It is not uncommon to find people in Kano who have relatives in what is now Jigawa. Both state capitals are roughly two hours apart. Jigawa is a recent construct; the state was carved out of the former Kano state in 1991. Only a fortnight ago, while visiting family in Kano, a blind and elderly neighbor asked if I knew his nephew, a school teacher, in Dutse. The nephew’s father, he added, had lived at the other end of Kano during the military era. When General Babangida created nine more states, a branch of the family had overnight become indigenes of another state. Stories like this are heard now and then, but what has become less common is finding people who talk about the shared history with the Republic of Niger. Often, this manifests as people vaguely remembering that one or two distant relatives had migrated from Niger. I had a friend who, by chance, while in university, discovered a long-forgotten branch of his family through a column in a Zinder newspaper. The columnist had the same distinct surname as he did.
From the fifteenth to the eighteenth century, the great Hausa city-states and trading centers, the Hausa Bakwai—Kano, Gobir, Zamfara, Daura, Katsina, Zaria, Rano—were located in what is now Northern Nigeria and Southern Niger. Usman Dan Fodio’s Jihad at the beginning of the nineteenth century made Maradi the seat of ousted Hausa princes and their descendants who sought to reclaim their territories from the Fulani. It may have been an inherited grievance: prince after prince swearing to reclaim their birthright. That is, until the French came and changed the landscape, solidifying new political systems. In 1900, the French created a new geographic division, an area encompassing the region between the Niger River and Lake Chad. In 1920, a decree reorganized the area, which took on the name the Niger Territory. Some six years earlier, Lord Lugard had amalgamated Nigeria. New entities were formed, and destinies diverged. The machine of empire had dug into Africa, with the British moving from south to north and the French moving from west to east. The rulers of the areas, with bloodlines stretching back centuries, were now relegated to second fiddle under civilian governments.

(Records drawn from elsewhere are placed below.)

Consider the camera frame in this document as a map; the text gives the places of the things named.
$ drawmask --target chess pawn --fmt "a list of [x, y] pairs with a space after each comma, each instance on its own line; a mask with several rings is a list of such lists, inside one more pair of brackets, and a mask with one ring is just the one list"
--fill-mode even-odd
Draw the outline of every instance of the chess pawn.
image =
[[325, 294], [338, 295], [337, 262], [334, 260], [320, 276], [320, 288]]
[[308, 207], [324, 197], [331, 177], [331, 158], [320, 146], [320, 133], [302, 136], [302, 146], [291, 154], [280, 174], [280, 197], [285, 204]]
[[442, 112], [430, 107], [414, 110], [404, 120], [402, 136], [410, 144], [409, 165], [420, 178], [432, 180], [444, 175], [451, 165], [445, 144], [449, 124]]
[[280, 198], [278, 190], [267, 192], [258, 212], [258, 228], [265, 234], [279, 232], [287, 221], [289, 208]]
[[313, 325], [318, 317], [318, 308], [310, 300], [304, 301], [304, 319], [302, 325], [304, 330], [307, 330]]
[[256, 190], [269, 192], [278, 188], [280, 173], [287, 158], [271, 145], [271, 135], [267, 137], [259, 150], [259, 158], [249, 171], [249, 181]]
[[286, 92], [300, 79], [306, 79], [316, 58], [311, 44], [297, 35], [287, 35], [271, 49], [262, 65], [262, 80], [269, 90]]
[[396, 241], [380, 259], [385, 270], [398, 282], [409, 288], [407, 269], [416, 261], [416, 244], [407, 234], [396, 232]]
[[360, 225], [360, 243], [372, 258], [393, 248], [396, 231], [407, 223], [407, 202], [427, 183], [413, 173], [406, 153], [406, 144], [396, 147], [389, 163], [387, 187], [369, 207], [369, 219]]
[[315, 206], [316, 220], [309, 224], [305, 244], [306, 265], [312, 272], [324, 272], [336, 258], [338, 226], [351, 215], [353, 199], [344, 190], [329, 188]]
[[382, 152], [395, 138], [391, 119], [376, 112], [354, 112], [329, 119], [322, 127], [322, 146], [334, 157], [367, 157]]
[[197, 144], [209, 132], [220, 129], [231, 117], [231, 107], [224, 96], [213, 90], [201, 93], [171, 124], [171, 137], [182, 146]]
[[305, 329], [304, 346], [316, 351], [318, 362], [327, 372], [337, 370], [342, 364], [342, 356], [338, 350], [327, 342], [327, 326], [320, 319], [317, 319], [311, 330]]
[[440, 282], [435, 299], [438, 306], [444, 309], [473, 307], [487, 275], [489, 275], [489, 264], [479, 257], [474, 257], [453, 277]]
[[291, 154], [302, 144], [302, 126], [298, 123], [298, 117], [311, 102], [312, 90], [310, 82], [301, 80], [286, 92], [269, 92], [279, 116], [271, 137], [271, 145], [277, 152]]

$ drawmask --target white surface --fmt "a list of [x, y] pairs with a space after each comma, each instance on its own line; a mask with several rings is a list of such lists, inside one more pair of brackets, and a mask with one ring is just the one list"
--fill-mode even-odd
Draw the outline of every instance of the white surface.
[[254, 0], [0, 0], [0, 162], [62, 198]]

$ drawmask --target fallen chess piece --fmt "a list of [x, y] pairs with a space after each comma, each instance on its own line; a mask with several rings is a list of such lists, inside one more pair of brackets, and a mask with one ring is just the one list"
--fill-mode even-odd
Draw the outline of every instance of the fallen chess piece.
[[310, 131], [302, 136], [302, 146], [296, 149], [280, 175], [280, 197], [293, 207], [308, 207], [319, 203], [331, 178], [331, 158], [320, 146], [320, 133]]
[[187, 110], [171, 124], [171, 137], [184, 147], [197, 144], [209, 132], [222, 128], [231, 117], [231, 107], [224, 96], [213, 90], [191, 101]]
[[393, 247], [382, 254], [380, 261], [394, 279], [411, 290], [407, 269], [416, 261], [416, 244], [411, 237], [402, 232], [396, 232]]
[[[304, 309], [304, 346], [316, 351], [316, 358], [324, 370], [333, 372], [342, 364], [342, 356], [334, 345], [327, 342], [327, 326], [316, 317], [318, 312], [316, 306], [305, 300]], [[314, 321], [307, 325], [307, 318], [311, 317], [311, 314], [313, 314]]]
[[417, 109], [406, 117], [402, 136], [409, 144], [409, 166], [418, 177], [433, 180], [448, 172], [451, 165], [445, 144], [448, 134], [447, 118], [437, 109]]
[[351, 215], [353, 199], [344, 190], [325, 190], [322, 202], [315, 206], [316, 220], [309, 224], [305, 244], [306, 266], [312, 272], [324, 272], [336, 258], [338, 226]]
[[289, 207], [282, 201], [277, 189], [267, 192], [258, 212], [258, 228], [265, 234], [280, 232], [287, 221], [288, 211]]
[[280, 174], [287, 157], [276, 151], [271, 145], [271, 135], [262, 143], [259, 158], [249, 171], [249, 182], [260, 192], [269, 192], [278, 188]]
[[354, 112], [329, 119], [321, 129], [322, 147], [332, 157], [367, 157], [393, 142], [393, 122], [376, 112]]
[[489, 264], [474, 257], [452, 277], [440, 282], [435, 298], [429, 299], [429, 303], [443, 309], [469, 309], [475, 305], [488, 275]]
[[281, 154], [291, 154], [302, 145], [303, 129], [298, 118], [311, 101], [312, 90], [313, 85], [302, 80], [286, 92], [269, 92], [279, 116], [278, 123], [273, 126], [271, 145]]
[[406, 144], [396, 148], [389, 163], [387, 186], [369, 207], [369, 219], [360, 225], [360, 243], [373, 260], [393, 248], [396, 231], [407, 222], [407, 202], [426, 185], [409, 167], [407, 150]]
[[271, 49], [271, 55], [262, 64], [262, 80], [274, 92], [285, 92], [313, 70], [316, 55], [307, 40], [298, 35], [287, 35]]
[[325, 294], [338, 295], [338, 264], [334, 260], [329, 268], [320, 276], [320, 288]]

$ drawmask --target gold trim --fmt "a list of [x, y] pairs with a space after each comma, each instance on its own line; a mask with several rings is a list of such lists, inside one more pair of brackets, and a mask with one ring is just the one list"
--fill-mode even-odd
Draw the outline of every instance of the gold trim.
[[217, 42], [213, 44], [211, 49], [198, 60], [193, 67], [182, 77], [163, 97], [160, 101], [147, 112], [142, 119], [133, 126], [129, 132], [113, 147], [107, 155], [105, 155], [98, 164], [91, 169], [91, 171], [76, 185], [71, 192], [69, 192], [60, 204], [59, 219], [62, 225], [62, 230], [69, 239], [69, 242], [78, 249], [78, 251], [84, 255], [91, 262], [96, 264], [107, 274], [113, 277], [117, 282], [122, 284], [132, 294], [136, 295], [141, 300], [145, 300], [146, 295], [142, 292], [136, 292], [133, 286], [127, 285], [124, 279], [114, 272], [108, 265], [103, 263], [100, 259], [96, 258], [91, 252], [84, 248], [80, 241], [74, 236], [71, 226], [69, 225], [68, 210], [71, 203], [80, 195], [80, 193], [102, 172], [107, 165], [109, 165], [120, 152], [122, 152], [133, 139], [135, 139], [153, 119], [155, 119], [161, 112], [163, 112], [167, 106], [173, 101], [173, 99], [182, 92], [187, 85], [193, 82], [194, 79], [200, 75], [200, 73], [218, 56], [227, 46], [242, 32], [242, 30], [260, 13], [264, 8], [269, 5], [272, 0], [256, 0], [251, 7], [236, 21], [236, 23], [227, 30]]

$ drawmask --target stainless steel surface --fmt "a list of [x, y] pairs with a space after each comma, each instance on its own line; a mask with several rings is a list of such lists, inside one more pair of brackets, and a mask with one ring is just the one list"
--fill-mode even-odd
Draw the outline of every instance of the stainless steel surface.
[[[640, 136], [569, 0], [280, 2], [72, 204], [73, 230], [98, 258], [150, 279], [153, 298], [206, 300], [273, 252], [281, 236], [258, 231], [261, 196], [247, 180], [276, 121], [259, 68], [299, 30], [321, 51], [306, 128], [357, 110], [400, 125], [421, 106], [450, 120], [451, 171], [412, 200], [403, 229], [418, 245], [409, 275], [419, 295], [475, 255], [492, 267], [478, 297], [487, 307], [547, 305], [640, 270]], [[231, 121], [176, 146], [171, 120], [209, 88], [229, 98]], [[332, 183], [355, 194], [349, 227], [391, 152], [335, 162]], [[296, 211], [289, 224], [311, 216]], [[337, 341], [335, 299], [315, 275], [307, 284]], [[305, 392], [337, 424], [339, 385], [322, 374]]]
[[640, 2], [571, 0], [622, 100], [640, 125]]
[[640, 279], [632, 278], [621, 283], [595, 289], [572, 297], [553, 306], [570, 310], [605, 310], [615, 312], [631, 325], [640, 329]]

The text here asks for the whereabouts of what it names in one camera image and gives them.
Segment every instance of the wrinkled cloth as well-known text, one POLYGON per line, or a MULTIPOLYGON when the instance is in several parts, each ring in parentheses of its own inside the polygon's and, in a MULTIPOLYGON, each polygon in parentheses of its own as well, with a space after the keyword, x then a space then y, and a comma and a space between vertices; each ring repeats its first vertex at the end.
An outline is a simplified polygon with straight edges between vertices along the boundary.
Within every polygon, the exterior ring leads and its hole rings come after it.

Today there’s little to be shared between the Hausa of northern Nigeria and those in Niger; there’s hardly a collective consciousness, and though the historical and economic ties are cherished, they’re often mentioned with words lathered in nostalgia.

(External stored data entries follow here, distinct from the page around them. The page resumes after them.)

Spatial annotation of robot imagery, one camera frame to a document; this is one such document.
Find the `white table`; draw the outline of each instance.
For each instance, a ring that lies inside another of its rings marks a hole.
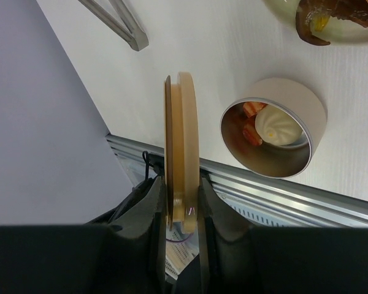
[[[163,81],[189,71],[201,157],[241,167],[221,139],[222,113],[252,83],[290,78],[321,98],[328,126],[289,180],[368,200],[368,45],[308,45],[261,0],[132,0],[150,41],[135,52],[77,0],[37,1],[112,134],[163,146]]]

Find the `orange food piece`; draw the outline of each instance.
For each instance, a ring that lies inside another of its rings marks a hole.
[[[262,102],[245,102],[243,105],[243,109],[248,118],[251,118],[254,115],[257,115],[259,111],[261,111],[267,104]]]
[[[253,146],[260,146],[263,144],[262,138],[255,129],[255,120],[253,118],[248,119],[247,123],[244,125],[243,136]]]

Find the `gray wall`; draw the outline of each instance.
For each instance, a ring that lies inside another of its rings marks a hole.
[[[0,0],[0,224],[86,222],[131,183],[35,0]]]

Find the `wooden disc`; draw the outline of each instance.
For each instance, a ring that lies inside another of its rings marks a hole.
[[[199,135],[192,76],[180,72],[177,84],[165,82],[165,182],[168,223],[182,222],[192,233],[197,221]]]

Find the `metal cup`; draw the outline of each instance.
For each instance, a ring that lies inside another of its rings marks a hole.
[[[305,170],[326,129],[326,111],[319,98],[284,78],[259,81],[244,97],[230,105],[221,119],[222,139],[231,154],[249,170],[270,178],[289,178]],[[289,114],[301,126],[301,137],[286,146],[251,145],[242,134],[247,120],[243,104],[248,101],[264,102]]]

D. asked me to follow his lead. My clothes will give me away, he said. The traders were most likely to start bargaining from a high ceiling. This was despite my shoes being caked in a layer of dust and cow dung; dark moons had formed in the armpit of my blue shirt, and on my chest, like a school badge, was a circular red stain from God-knew-what. I stood aside and watched as he haggled for a fat cow, two white rams with prodigious horns, and three clay-red goats, robust and sturdy animals he’d chosen after a series of prodding and other physical examinations. The haggling was like a swordfight, like an art.
The average Hausa trader is voluble. Ask the price of an object in a rural market, he’ll reply, “Hundred. Do you want me to speak gaskiya?” Then you’ll find out the gaskiya price is at least five percent less than the original price he’d first put forth. Then he’d proclaim solemnly that even with taxes rising up, rivers drying, and the cost of transporting goods becoming unbearable, he was ready to sell at a price you’d surely find favourable.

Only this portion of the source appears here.